The Japanese individuals and a Chinese company at the heart of a trade secrets case filed in the US by Hitachi Metals last week have denied allegations that they misappropriated the Japanese company’s proprietary technology.
Japanese conglomerate Hitachi’s metals subsidiary filed a complaint with the US International Trade Commission alleging that China-based companies stole trade secrets for special alloy ribbons used in medical devices and theft prevention tags.
The complaint by Hitachi Metals and its US unit Metglas names companies including Advanced Technology & Materials. It also claims two former Hitachi Metals employees who are Japanese nationals provided confidential and proprietary technology to produce amorphous alloy ribbons to these groups.
Hideki Nakamura, a former Hitachi Metals employee alleged to have leaked trade secrets, said that he had worked as a consultant to Habei, a subsidiary of AT&M, but said he was advising the company on high-speed steel and not special amorphous alloy ribbons.
“I was asked by AT&M to advise on the amorphous ribbons, but I declined as it was a trade secret,” he told the Financial Times.
Mr Nakamura, now in his 70s, also denied that he had been a consultant to other Chinese companies specified in the complaint, or that he had received an award for contributing to the developing the amorphous steel industry in China, as alleged by Hitachi Metals.
AT&M, a state-owned enterprise, separately told the FT they never met or hired the two Japanese employees and that they had developed their own manufacturing process for amorphous alloy strips during 2006 to 2012.

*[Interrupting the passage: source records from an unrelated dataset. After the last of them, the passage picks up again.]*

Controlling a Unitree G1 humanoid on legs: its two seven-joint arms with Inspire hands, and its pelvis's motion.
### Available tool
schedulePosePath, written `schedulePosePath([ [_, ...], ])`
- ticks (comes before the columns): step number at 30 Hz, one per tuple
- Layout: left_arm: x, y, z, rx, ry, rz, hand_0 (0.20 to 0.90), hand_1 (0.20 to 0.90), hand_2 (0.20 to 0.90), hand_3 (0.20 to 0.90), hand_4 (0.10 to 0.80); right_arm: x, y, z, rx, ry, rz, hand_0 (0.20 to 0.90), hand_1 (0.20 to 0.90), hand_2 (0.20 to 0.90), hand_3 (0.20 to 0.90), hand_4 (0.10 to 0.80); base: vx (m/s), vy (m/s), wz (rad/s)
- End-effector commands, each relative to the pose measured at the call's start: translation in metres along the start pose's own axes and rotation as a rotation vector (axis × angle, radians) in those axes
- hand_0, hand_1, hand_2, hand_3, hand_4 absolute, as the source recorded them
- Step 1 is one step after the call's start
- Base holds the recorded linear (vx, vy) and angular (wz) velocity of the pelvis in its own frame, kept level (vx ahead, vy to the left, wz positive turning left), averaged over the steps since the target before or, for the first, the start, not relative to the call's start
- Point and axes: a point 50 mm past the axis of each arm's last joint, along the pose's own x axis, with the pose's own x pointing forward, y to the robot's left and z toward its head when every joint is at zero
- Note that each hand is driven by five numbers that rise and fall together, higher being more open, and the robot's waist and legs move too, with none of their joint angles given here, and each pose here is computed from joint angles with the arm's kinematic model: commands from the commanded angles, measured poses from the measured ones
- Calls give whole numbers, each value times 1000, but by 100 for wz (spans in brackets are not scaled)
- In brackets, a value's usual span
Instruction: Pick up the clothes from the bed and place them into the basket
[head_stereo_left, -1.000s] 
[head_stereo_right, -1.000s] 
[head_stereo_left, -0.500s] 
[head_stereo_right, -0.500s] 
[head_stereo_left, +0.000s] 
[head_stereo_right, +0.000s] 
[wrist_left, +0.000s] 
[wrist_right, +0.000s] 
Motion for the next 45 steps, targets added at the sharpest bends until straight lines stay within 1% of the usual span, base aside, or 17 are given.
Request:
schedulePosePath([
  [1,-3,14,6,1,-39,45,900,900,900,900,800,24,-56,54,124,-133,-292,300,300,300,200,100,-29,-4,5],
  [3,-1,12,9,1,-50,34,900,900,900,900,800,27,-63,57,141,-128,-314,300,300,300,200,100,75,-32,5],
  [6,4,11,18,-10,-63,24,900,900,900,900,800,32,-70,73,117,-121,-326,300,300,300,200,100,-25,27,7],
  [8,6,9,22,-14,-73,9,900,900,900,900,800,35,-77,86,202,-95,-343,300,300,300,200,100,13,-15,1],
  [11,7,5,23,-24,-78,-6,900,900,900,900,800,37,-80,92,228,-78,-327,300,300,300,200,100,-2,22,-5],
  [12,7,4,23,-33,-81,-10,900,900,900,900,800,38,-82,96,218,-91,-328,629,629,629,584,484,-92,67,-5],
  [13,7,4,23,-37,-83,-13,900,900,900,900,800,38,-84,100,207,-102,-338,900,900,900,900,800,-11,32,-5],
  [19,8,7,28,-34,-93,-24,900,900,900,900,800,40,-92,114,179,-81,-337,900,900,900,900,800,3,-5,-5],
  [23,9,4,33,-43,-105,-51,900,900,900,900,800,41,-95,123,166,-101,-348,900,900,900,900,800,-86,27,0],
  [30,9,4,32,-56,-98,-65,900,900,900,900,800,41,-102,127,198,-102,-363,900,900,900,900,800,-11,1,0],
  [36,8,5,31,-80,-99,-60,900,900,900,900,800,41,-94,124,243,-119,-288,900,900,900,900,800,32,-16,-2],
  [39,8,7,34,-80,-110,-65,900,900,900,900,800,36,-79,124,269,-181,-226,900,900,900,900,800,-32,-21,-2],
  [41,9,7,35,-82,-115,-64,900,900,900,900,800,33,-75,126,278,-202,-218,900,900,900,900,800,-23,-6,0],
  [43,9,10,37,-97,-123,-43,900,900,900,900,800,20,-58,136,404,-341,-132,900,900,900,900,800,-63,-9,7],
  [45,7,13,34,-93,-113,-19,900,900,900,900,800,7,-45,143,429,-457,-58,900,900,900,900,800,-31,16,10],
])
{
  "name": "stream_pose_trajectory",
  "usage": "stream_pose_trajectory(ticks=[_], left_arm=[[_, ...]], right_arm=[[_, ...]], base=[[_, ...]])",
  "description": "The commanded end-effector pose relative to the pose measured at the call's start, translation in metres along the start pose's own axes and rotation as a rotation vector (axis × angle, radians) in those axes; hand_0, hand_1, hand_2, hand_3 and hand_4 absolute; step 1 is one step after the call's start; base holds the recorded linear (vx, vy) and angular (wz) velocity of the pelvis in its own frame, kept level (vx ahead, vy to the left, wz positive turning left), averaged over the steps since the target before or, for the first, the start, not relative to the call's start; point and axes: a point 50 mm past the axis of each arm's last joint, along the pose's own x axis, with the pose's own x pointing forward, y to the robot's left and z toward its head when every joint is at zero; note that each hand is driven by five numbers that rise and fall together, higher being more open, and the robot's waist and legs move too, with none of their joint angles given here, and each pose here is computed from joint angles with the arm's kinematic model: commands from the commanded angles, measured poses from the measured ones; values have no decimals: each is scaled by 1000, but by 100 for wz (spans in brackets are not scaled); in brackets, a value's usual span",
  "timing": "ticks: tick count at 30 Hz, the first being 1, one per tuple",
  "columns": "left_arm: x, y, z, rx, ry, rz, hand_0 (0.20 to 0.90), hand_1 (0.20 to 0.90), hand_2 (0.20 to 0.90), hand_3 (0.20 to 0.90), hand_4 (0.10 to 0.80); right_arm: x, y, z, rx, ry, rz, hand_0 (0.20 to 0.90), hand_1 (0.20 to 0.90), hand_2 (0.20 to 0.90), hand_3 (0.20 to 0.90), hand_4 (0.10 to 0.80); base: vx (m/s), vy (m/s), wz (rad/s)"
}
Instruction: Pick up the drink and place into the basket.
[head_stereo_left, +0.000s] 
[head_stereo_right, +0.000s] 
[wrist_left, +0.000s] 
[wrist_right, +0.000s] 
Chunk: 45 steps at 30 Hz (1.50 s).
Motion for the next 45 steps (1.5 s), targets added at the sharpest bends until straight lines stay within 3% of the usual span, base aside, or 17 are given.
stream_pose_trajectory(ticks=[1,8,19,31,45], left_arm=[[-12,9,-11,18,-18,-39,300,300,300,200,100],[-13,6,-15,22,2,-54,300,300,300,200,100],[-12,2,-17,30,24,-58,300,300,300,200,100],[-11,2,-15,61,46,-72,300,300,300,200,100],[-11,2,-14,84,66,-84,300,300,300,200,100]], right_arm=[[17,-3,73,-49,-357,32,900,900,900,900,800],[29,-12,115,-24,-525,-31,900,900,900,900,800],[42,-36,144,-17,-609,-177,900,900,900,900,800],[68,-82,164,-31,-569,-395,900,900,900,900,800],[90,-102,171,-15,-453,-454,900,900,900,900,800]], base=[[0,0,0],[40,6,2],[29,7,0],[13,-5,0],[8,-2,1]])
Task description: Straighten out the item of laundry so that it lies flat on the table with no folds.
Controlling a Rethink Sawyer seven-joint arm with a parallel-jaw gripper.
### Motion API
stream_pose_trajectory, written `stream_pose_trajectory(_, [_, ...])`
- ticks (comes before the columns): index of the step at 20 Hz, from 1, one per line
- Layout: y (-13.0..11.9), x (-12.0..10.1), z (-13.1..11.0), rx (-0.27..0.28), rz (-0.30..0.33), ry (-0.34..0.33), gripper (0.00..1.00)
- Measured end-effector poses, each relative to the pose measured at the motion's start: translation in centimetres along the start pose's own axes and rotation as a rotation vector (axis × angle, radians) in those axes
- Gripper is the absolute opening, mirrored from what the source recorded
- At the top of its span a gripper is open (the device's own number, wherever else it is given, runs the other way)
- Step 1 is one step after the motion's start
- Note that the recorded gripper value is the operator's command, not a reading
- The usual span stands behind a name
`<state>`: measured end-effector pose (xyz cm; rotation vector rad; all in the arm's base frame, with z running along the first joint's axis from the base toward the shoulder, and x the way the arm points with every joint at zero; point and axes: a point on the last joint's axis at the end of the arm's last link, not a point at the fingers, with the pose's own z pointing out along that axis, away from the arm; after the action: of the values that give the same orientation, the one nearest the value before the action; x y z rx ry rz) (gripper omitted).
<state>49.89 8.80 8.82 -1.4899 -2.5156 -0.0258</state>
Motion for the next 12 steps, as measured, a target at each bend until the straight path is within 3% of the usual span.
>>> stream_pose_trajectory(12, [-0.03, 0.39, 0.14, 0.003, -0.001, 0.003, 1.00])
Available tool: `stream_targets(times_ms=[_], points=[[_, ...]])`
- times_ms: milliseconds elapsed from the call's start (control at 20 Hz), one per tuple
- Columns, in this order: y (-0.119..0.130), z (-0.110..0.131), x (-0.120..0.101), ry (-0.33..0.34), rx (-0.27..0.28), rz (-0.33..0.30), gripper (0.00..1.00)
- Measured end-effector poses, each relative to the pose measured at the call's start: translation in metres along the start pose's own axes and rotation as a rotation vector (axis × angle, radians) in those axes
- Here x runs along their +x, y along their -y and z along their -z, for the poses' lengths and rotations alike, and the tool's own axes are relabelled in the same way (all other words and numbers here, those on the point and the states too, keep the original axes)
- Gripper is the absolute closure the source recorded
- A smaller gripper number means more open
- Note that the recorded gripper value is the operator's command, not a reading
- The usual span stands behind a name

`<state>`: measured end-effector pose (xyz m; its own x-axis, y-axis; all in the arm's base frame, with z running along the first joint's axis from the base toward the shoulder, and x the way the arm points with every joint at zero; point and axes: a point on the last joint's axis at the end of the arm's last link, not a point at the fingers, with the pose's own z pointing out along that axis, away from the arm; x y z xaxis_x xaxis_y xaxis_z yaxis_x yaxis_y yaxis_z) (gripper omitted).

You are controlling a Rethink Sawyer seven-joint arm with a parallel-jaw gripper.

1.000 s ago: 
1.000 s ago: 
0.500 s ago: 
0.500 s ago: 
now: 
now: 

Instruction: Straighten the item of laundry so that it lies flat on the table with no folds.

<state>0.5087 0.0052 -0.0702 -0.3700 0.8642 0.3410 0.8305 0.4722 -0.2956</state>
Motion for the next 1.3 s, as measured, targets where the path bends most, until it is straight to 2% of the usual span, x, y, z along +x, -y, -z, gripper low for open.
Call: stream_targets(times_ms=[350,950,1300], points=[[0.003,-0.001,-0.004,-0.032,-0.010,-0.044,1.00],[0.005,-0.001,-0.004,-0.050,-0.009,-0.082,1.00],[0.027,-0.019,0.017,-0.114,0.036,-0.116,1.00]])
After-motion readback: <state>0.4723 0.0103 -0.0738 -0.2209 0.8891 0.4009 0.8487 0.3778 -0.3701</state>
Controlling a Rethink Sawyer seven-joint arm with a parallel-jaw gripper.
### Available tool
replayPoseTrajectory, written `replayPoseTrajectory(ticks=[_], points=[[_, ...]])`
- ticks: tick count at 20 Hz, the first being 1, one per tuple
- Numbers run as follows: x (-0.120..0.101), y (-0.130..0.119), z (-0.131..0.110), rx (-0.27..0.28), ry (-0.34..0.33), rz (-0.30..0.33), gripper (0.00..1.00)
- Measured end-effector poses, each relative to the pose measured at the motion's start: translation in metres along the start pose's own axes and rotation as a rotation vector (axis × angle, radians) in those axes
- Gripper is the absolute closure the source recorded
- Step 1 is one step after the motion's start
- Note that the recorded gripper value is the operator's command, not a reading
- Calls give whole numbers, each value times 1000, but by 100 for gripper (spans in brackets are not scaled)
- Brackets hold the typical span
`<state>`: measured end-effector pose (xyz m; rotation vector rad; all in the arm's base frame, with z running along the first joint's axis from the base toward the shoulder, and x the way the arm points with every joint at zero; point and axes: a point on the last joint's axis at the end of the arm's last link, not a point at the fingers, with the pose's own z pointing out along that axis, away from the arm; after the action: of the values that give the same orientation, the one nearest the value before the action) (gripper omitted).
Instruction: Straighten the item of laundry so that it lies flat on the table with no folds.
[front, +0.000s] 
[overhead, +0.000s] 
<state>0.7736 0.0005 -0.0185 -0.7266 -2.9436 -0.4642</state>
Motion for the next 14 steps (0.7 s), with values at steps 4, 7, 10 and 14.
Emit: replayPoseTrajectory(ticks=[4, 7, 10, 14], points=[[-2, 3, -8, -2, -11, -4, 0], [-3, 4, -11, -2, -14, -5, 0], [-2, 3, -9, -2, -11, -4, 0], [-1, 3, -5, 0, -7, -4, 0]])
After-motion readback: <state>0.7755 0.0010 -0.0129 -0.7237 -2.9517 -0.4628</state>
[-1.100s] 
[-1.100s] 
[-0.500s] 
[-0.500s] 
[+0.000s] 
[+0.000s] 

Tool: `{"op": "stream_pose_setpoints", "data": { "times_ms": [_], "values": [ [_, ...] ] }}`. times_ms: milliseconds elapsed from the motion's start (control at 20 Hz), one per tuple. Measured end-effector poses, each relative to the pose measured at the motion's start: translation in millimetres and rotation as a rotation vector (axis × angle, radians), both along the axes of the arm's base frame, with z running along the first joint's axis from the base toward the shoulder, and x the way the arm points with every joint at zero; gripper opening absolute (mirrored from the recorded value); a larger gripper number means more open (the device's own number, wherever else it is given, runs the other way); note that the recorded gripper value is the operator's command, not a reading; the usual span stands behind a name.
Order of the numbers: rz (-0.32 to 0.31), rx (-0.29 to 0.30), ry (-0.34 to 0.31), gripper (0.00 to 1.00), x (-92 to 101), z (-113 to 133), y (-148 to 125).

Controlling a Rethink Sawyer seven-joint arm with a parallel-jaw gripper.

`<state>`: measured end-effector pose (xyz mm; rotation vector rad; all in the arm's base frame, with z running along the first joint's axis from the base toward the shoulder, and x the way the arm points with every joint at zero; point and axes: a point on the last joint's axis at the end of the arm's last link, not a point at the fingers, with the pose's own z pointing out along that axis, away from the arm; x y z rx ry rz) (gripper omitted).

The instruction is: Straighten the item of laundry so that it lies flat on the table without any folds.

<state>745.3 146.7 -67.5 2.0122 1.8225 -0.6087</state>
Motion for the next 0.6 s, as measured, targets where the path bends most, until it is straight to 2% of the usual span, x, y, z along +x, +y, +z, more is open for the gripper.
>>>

The Chinese company was forced to develop its own production technology after an agreement with Honeywell to purchase Metglas in 2003 fell through, according to its executives. The deal was blocked by the Committee on Foreign Investment in the United States, or Cfius, and Hitachi Metals bought Metglas later that year.
Zhou Shaoxiong, AT&M’s chief engineer who oversees the development of the company’s amorphous steel production process, said Hitachi Metals was trying to protect its remaining US market by making the complaint.
Hitachi Metals and Metglas are calling for the ITC to investigate the Chinese companies involved, ban imports into the US of related products and bar the sale, marketing and distribution of products already in the US. The Japanese company said it would put its case forward during the ITC investigation process.